Un Atelier de réflexion stratégique et de la Phase 2 du projet SWEDD (SWEDD 2) s’est ouvert le lundi 3 février 2020, à l’Hôtel Palm Club d’Abidjan, sous l’égide de Professeur Mariatou Koné, Ministre de la Solidarité, de la Cohésion sociale et de la Lutte contre la Pauvreté de Côte d’Ivoire.

les acteurs de ce projet venus de l’Afrique subsaharienne, ils ont mené des réflexions sur plusieurs sujets concernant les populations dans les différentes zones du continent. Il s’agit notamment, de l’autonomie de la femme, de mariage des enfants, les grossesses précoces, la déscolarisation des filles. Ces experts réunis  ont mis en œuvre des programmes s’adressant aux adolescentes, âgées de 10-19 ans et aux femmes permettant d’améliorer les compétences de vie et les connaissances en santé sexuelle et reproductive ; de garder les filles à l’école, et accroître les possibilités économiques.

Selon le professeur Babacar Fall, consultant à l’Ufpa, à travers ce projet, nous avons pour objectif de faire la quantification des couches vulnérables dans les différents pays.  »Nous voulons arriver à dégager le focus sur la vulnérabilité des jeunes filles, des adolescentes. ici nous parlons des adolescentes vulnérables dont l’objectif est de faire avec elle le parcours de lutte de la vulnérabilité pour les emmener à l’autonomie. Pour arriver à un tel résultat il est important de baser sur un certain nombre de principes bien structurés. il faut bien d’abord bien fixer le focus sur les adolescentes. Il faut identifier tous les programmes complémentaires en relation avec la question de la santé, entrepreneuriat, l’autonomisation des femmes et les emplois des jeunes.   C’est sur la base de la prise en compte  de l’existent que le Sweed s’est attelé à dégager  les axes prioritaires en fondant sur le principe de la consolidation et de l’innovation. »,a-t-il relevé.

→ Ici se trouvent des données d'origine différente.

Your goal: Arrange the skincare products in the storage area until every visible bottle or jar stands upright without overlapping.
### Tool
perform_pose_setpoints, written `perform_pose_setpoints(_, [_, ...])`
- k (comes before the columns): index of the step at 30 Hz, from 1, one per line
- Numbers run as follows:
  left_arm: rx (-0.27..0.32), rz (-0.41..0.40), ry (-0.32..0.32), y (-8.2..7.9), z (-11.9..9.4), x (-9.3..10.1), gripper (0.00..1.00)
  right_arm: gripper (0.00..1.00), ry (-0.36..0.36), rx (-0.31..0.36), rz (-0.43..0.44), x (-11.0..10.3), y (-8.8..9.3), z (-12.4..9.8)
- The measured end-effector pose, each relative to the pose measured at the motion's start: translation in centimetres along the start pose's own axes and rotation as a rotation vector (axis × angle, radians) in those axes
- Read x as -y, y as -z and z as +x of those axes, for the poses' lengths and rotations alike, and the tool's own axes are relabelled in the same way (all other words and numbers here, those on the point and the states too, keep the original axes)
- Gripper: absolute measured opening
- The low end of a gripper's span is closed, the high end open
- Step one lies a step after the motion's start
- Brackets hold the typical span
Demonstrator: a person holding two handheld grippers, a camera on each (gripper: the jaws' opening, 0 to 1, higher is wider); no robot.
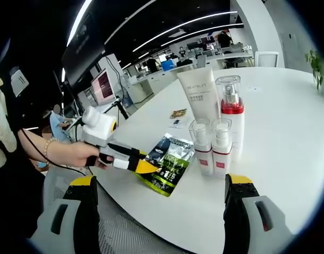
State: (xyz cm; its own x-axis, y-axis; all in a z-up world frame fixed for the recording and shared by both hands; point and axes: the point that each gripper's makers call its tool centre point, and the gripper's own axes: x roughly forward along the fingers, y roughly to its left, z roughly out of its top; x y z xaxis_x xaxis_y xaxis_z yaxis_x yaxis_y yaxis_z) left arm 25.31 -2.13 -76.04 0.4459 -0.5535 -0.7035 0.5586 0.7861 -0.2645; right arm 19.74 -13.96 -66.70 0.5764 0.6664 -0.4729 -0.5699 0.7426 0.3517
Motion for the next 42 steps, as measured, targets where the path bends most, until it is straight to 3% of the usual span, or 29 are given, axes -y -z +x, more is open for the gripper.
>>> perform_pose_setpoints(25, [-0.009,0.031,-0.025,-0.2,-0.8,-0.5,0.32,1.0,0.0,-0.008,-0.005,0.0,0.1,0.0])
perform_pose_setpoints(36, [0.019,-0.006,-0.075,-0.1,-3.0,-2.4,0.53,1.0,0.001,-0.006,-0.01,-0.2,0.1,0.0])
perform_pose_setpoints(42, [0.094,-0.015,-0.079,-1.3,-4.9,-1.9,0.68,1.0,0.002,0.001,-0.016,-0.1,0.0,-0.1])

Il continu pour dire qu’il y a eu des résultats.  »Nous sommes arrivés à des ébauches de programme pour chacun des neufs pays. Ces ébauches de programmes sont constitués en trois domaines. La disponibilité des axes prioritaires avec des projets innovants. Il nous faudra un tableau des résultats harmonisés, révisés qui mettent l’accent sur le nombre de bénéficiaires pour chacune des activités. Une feuille de route a été adopté. Les documents doivent être finalisés à la date du 16 février 2020. »

Pour l’Imam Koné Arouna, président  du conseil d’administration de l’alliance des religieux pour la santé intégrale, la réduction du projet est salutaire.  »C’est un projet qui éveille les conscience sur la place de la femme. Jusqu’aujourd’hui, les préjugés et les poids socio-culturels font que la femme n’arrive pas à jouer son rôle. Pourtant elle fait partie des acteurs du développement. Il faut lui donner toute sa place. Sur les questions de santé sexuelle et reproductive nous voulons une populations saine. Notre ignorance à cela est en train de tuer beaucoup de nos fidèles. Nous notre rôle c’est la sensibilisation dans nos lieu de cultes. Sur les questions dites tabous, tels que l’excision, nous expliquerons aux fidèles les conséquences néfastes de cet acte. C’est notre rôle au sein du Sweed. »a mentionné l’homme de Dieu.

Le SWEDD est devenu une plate-forme pour les décideurs politiques, les chefs religieux et autres leaders d’opinion pour traiter des sujets considérés comme sensibles dans la région. Avec l’appui financier de la Banque mondiale et l’appui technique conjoint du Fonds des Nations Unies pour la population (UNFPA) et de l’Organisation Ouest-Africaine de la Santé pour une durée initiale de quatre ans, les pays membres du SWEDD ont fait des progrès substantiels. Malgré la diversité de leurs besoins, les pays ont apprécié le modèle d’assistance technique mis en place et coordonné par l’UNFPA. Une assistance qui a permis de favoriser les échanges d’expériences, la mutualisation des compétences et l’intégration sous régionale.

L’atelier a refermé ses portes à Abidjan le mercredi 5 février 2020.